Which lines below fall between the one containing "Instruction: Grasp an" and the one containing "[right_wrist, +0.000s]"? Repeat them exactly, counting both of those lines, and add nothing else.

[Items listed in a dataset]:
►

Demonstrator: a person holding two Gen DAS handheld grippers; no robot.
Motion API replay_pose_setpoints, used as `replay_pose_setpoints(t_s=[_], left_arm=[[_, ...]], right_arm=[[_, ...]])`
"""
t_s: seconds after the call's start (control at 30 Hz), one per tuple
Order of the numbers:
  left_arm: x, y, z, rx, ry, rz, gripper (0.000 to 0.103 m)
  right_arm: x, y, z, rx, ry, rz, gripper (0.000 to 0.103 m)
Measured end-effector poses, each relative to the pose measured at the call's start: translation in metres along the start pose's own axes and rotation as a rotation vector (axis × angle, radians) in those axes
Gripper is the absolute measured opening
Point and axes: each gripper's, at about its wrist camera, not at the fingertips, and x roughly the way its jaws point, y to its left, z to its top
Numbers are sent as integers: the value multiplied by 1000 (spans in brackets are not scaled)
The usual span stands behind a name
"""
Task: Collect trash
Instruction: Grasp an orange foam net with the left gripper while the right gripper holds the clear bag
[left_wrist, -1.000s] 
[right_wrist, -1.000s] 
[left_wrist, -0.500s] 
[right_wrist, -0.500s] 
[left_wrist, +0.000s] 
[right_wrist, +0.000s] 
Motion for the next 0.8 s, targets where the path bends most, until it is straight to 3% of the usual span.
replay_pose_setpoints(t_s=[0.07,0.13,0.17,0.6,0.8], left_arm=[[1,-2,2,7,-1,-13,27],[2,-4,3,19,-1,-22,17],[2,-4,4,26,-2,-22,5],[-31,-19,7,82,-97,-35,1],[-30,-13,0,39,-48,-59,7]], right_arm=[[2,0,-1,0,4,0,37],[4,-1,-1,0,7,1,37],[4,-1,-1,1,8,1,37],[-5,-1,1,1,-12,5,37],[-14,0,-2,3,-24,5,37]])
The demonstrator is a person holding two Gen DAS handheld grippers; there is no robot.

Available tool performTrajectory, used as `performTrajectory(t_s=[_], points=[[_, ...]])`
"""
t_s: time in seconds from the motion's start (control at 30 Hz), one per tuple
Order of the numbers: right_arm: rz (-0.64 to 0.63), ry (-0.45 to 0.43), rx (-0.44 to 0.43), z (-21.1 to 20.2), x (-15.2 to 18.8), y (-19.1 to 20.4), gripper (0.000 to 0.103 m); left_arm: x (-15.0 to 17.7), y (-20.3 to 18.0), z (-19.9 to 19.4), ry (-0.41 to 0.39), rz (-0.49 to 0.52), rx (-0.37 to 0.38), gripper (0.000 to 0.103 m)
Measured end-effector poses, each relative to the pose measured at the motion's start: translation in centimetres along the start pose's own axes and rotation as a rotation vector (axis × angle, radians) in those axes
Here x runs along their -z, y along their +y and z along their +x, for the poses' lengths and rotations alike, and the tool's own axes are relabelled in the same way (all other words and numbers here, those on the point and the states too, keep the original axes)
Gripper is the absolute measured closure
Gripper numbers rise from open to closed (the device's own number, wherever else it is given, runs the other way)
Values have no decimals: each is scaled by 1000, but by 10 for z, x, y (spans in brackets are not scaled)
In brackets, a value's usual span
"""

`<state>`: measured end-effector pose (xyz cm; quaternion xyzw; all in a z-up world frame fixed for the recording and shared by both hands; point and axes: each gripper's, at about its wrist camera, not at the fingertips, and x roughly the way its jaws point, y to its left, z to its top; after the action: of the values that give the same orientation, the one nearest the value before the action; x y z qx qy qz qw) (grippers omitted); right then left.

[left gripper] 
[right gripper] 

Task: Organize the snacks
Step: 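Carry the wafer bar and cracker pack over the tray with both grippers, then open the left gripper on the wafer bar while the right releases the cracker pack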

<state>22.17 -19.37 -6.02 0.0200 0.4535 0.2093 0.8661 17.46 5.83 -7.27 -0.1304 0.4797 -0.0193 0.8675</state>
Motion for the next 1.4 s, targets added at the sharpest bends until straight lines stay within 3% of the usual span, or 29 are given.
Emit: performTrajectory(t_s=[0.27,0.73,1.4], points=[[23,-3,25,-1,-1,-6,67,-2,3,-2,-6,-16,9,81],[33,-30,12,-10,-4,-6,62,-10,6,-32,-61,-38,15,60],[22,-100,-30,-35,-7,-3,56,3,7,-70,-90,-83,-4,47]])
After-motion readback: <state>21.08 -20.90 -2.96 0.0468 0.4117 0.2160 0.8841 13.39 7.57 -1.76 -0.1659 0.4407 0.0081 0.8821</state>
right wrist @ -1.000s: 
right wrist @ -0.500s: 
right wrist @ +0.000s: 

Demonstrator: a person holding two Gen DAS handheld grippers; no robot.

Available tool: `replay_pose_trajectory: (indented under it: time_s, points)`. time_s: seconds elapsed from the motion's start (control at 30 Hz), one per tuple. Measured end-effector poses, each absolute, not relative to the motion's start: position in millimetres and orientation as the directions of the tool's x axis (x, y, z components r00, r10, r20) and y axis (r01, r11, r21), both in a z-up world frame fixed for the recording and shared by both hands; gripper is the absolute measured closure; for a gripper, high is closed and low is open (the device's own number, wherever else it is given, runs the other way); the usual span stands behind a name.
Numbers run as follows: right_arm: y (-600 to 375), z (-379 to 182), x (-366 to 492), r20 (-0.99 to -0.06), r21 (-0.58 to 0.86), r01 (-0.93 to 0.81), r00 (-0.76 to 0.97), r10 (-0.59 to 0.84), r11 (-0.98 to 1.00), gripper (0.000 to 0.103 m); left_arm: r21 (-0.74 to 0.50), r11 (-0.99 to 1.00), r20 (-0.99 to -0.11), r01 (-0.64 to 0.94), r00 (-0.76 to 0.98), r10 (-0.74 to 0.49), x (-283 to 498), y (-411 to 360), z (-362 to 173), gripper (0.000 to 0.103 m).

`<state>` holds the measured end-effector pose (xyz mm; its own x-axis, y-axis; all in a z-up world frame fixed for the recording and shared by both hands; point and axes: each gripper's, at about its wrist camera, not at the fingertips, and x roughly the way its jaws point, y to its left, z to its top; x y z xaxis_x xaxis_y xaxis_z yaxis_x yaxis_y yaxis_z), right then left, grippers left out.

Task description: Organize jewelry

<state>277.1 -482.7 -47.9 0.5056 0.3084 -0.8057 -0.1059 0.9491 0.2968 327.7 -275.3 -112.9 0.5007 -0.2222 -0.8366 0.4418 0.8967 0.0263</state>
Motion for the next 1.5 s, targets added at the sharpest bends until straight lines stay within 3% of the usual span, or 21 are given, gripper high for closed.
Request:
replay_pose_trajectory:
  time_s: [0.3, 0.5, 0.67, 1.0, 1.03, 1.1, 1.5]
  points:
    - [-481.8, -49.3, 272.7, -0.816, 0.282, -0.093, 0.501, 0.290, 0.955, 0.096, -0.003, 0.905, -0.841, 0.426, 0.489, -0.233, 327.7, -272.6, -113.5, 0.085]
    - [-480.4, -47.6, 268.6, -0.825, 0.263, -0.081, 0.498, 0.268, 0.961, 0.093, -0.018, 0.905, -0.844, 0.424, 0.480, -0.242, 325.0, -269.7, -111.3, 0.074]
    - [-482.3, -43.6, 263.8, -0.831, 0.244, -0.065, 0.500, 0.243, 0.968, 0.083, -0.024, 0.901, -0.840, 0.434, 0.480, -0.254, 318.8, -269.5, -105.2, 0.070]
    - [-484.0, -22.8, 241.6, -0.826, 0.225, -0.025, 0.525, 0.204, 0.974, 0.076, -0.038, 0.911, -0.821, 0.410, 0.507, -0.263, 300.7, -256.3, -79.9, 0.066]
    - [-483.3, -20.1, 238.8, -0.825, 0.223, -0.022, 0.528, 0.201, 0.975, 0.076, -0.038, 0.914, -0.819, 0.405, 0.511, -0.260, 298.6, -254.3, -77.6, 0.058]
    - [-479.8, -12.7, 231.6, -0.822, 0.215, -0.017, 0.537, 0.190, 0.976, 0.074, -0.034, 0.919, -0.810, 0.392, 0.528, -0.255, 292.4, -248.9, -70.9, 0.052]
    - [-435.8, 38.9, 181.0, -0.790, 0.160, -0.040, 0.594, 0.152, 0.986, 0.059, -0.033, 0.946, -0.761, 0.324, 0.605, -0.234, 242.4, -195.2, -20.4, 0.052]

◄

[Output of the exercise]:
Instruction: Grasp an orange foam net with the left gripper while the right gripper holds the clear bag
[left_wrist, -1.000s] 
[right_wrist, -1.000s] 
[left_wrist, -0.500s] 
[right_wrist, -0.500s] 
[left_wrist, +0.000s] 
[right_wrist, +0.000s] 

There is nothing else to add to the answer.